13 Daarom deed hem Saul van zich weg en hij zette hem zich tot een overste van duizend; en hij ging uit en hij ging in voor het aangezicht des volks.
14 En David gedroeg zich voorzichtiglijk op al zijn wegen; en de HEERE was met hem.
15 Toen nu Saul zag dat hij zich zeer voorzichtiglijk gedroeg, vreesde hij voor zijn aangezicht.
16 Doch gans Israël en Juda had David lief, want hij ging uit en hij ging in voor hun aangezicht.
17 Derhalve zeide Saul tot David: Zie, mijn grootste dochter Merab, die zal ik u tot een vrouw geven; alleenlijk, wees mij een dapper zoon, en voer den krijg des HEEREN. (Want Saul zeide: Dat mijn hand niet tegen hem zij, maar dat de hand der Filistijnen tegen hem zij.)
18 Doch David zeide tot Saul: Wie ben ik en wat is mijn leven en mijns vaders huisgezin in Israël, dat ik des konings schoonzoon zou worden?
19 Het geschiedde nu ten tijde als men Merab, de dochter van Saul, aan David geven zou, zo is zij aan Adriël, den Meholathiet, ter vrouw gegeven.
20 Doch Michal, de dochter van Saul, had David lief.
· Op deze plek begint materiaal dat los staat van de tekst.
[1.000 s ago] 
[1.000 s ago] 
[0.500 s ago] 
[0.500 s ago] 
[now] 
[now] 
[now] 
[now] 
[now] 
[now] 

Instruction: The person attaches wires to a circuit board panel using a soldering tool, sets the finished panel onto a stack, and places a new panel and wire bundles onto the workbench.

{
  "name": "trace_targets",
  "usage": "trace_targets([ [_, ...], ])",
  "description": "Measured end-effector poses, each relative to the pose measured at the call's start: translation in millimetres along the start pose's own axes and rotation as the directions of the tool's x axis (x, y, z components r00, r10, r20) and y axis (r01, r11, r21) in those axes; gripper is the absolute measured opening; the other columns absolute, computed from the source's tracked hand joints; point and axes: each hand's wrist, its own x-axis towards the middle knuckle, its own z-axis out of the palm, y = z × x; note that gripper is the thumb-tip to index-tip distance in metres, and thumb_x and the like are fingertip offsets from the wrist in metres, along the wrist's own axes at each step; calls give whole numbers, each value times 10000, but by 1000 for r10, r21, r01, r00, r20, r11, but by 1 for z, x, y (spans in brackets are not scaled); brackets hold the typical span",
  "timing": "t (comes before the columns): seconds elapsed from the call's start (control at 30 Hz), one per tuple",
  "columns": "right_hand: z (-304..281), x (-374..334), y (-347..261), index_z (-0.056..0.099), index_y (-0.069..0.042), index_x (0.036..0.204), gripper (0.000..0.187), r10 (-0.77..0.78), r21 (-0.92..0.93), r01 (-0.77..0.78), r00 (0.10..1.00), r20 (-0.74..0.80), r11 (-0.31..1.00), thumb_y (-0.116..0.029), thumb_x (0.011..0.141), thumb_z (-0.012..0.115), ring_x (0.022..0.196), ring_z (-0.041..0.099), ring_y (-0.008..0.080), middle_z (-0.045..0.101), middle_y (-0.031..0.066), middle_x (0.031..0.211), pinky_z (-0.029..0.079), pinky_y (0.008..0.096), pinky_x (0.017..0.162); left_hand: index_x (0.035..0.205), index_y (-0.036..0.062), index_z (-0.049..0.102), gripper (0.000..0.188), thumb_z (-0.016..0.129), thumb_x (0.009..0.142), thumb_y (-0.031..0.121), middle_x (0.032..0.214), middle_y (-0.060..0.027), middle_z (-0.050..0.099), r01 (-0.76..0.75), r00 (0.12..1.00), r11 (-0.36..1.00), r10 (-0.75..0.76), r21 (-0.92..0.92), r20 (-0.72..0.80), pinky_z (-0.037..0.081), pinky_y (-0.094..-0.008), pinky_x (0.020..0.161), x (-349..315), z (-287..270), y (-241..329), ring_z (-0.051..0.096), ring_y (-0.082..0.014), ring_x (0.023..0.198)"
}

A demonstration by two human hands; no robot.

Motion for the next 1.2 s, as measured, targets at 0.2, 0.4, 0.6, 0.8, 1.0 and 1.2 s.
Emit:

Toen dat Saul te kennen werd gegeven, zo was die zaak recht in zijn ogen.
21 En Saul zeide: Ik zal haar aan hem geven, dat zij hem ten valstrik zij en dat de hand der Filistijnen tegen hem zij. Daarom zeide Saul tot David: Met de andere zult gij heden mijn schoonzoon worden.
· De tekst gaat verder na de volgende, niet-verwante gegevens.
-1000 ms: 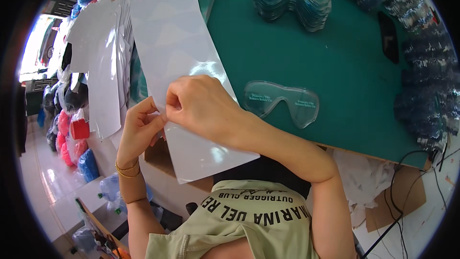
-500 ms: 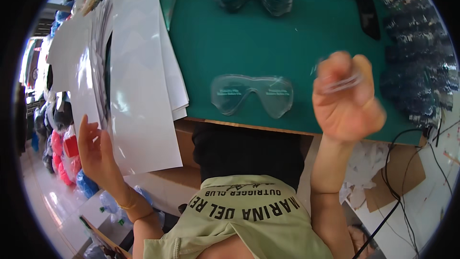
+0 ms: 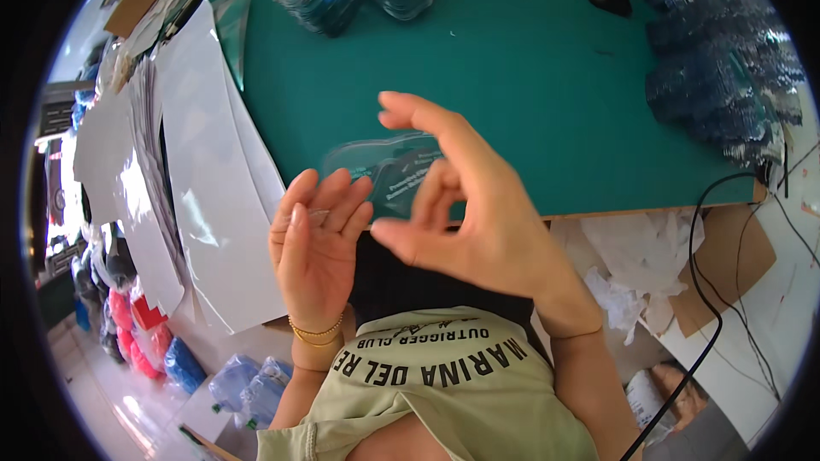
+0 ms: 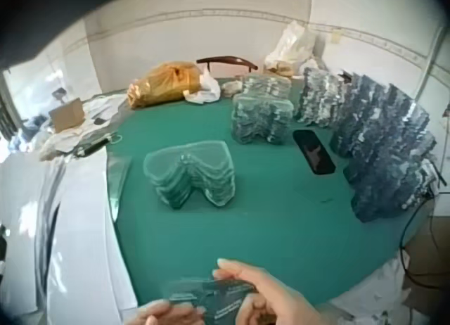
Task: Peeling protective plastic film from safety goggles at a production workstation.
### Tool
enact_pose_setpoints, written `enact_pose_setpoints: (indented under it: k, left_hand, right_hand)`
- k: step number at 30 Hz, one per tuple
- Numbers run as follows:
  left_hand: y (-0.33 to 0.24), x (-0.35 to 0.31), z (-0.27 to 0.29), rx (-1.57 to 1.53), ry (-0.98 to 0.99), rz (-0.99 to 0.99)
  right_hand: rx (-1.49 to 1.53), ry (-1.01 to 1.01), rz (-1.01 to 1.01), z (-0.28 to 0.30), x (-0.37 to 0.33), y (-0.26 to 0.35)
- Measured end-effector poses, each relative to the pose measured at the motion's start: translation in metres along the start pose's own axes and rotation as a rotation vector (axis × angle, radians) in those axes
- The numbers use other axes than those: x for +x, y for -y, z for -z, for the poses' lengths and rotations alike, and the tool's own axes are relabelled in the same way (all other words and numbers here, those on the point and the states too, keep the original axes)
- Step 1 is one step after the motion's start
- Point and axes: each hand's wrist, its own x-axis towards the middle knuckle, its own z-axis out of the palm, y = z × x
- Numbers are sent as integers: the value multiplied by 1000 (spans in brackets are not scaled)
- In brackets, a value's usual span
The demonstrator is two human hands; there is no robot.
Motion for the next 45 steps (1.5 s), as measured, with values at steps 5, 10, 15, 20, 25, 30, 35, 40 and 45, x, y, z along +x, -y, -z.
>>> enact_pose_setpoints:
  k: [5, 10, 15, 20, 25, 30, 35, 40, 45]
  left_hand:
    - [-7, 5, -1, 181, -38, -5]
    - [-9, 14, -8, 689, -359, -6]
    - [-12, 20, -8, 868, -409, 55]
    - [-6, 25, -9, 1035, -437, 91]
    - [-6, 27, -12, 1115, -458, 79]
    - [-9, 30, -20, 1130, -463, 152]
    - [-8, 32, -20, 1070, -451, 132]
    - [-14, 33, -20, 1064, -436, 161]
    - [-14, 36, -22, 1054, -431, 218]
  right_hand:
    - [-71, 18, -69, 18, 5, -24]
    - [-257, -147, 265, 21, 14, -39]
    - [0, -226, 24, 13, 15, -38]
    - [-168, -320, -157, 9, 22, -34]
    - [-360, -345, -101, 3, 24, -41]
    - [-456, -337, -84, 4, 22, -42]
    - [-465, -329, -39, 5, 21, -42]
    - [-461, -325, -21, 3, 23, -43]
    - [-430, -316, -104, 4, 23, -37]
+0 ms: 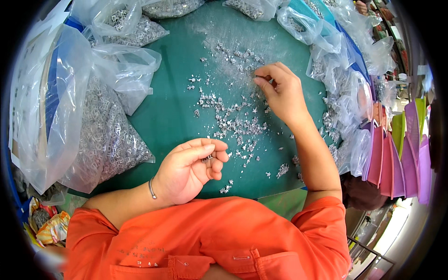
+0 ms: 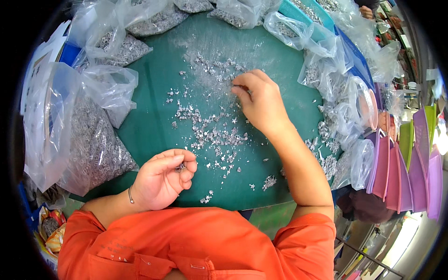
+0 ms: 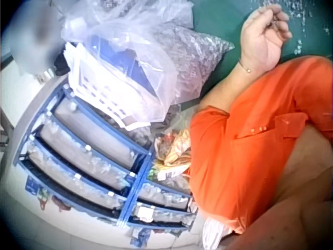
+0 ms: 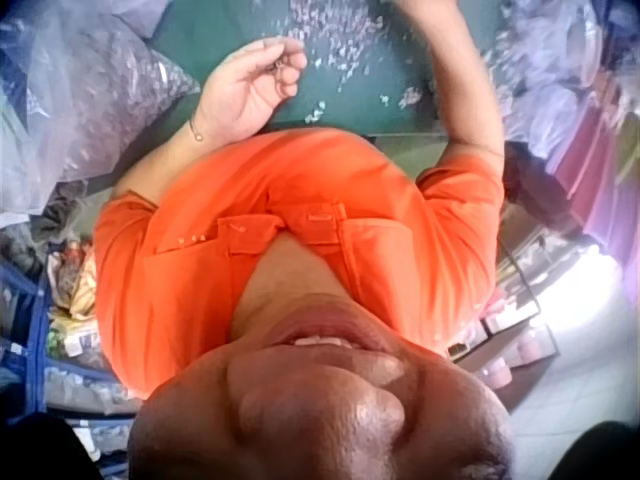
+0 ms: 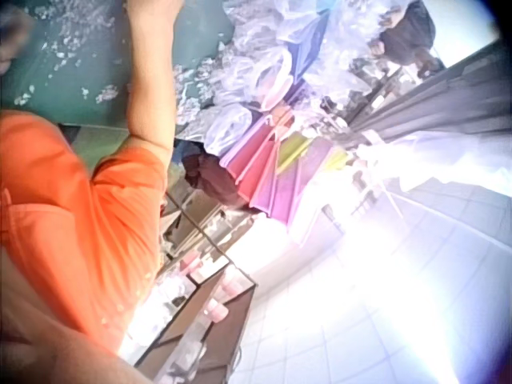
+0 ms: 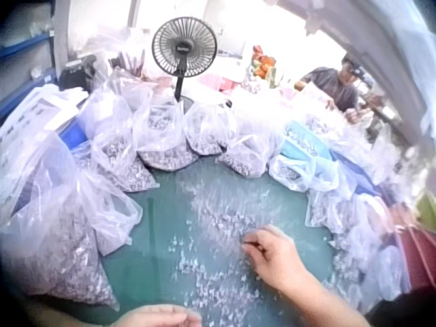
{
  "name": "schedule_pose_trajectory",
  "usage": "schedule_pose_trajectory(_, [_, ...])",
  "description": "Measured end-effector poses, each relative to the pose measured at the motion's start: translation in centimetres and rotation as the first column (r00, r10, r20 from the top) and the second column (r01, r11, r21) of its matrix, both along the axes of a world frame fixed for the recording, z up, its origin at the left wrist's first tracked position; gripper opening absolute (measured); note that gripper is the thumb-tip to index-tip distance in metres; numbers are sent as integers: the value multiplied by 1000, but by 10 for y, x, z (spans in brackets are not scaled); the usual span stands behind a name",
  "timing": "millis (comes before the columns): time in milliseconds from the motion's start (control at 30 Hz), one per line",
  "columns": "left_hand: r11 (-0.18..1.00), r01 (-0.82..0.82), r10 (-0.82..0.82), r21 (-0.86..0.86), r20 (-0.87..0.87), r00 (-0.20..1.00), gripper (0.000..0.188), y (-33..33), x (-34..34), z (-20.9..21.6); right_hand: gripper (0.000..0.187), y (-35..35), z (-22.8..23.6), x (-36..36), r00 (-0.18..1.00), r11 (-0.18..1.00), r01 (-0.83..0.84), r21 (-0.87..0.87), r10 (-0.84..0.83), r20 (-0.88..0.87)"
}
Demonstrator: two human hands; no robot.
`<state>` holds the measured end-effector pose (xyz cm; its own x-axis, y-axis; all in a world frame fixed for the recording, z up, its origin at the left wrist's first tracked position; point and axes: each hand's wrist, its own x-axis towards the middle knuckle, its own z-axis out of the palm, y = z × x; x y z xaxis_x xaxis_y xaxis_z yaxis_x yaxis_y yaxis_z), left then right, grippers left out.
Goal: The person sorts small metal charms by hand on a green surface, picking individual charms from a pile and moving them into different groups.
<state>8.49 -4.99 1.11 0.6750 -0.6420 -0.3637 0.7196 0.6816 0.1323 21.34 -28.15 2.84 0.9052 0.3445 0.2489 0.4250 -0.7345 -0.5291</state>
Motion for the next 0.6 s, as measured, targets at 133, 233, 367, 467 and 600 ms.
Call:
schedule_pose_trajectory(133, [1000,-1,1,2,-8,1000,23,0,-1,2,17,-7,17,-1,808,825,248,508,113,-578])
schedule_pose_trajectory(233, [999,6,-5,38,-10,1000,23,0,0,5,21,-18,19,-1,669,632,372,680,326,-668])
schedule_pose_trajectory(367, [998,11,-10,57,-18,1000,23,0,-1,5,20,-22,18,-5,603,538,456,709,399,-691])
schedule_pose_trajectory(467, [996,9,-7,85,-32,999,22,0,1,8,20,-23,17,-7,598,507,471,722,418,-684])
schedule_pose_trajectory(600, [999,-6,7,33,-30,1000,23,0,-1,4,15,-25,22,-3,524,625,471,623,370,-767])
22 En Saul gebood zijn knechten: Spreekt met David in het heimelijk, zeggende: Zie, de koning heeft lust aan u en al zijn knechten hebben u lief; word dan nu des konings schoonzoon.
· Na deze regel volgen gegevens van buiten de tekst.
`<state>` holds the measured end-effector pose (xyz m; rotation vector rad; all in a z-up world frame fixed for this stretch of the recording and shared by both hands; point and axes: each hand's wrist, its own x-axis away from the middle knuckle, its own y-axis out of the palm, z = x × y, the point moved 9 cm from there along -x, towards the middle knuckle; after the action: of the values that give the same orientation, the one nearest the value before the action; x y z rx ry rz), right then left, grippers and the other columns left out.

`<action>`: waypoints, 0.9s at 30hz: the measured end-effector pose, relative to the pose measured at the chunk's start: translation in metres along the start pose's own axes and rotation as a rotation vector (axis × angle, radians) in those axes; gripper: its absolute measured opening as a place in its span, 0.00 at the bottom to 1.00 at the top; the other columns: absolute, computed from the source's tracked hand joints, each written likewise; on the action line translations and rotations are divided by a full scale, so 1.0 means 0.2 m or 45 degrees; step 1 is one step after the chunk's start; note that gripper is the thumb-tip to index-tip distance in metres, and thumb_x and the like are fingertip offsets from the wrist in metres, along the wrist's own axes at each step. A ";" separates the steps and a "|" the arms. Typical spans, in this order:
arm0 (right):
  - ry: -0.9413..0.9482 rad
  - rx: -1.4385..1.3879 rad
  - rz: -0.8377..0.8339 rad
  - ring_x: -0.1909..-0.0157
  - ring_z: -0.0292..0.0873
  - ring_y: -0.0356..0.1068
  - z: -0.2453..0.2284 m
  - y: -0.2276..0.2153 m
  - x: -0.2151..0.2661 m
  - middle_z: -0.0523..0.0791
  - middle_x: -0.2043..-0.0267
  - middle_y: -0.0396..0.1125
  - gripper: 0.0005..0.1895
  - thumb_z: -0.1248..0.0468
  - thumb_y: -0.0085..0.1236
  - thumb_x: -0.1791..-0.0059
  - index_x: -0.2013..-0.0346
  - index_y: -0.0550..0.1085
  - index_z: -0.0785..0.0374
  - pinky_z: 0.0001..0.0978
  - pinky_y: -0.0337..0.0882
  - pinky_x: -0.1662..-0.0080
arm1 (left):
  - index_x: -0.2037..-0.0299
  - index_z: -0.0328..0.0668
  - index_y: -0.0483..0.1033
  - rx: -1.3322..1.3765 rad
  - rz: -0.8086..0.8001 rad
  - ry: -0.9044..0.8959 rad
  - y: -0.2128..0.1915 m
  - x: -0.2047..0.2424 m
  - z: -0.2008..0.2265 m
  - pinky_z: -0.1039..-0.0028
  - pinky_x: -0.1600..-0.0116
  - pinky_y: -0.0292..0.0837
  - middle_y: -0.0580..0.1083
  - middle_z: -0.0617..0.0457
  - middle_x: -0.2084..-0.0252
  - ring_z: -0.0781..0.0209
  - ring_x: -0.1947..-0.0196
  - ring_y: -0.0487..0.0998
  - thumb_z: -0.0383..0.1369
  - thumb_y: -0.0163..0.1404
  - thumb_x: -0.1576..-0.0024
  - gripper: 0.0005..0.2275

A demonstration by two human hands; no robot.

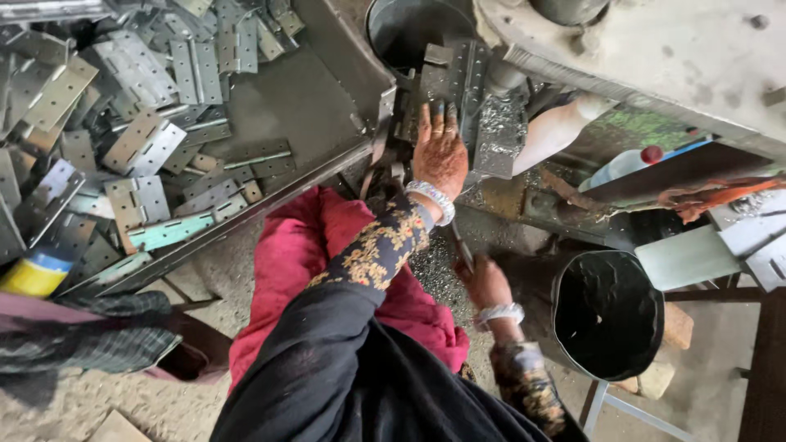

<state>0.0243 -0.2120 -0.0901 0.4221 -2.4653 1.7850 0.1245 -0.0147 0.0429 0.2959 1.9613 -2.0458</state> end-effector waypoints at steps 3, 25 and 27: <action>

23 En de knechten van Saul spraken deze woorden voor de oren van David. Toen zeide David: Is dat licht in ulieder ogen des konings schoonzoon te worden, daar ik een arm en verachtzaam man ben?
24 En de knechten van Saul boodschapten het hem, zeggende: Zulke woorden heeft David gesproken.
25 Toen zeide Saul: Aldus zult gijlieden tot David zeggen: De koning heeft geen lust aan den bruidsschat, maar aan honderd voorhuiden der Filistijnen, opdat men zich wreke aan des konings vijanden. Want Saul dacht David te vellen door de hand der Filistijnen.
26 Zijn knechten nu boodschapten David deze woorden; en die zaak was recht in de ogen van David, dat hij des konings schoonzoon zou worden; maar de dagen waren nog niet vervuld.
27 Toen maakte zich David op, en hij en zijn mannen gingen heen en zij sloegen onder de Filistijnen tweehonderd mannen en David bracht hun voorhuiden, en men leverde ze den koning volkomenlijk, opdat hij schoonzoon des konings worden zou. Toen gaf Saul hem zijn dochter Michal ter vrouw.
28 En Saul zag en merkte dat de HEERE met David was; en Michal, de dochter van Saul, had hem lief.
29 Toen vreesde Saul nog meer voor David; en Saul was David tot vijand al zijn dagen.
30 Als de vorsten der Filistijnen uittogen, zo geschiedde het als zij uittogen, dat David kloeker was dan al de knechten van Saul, zodat zijn naam zeer geacht was.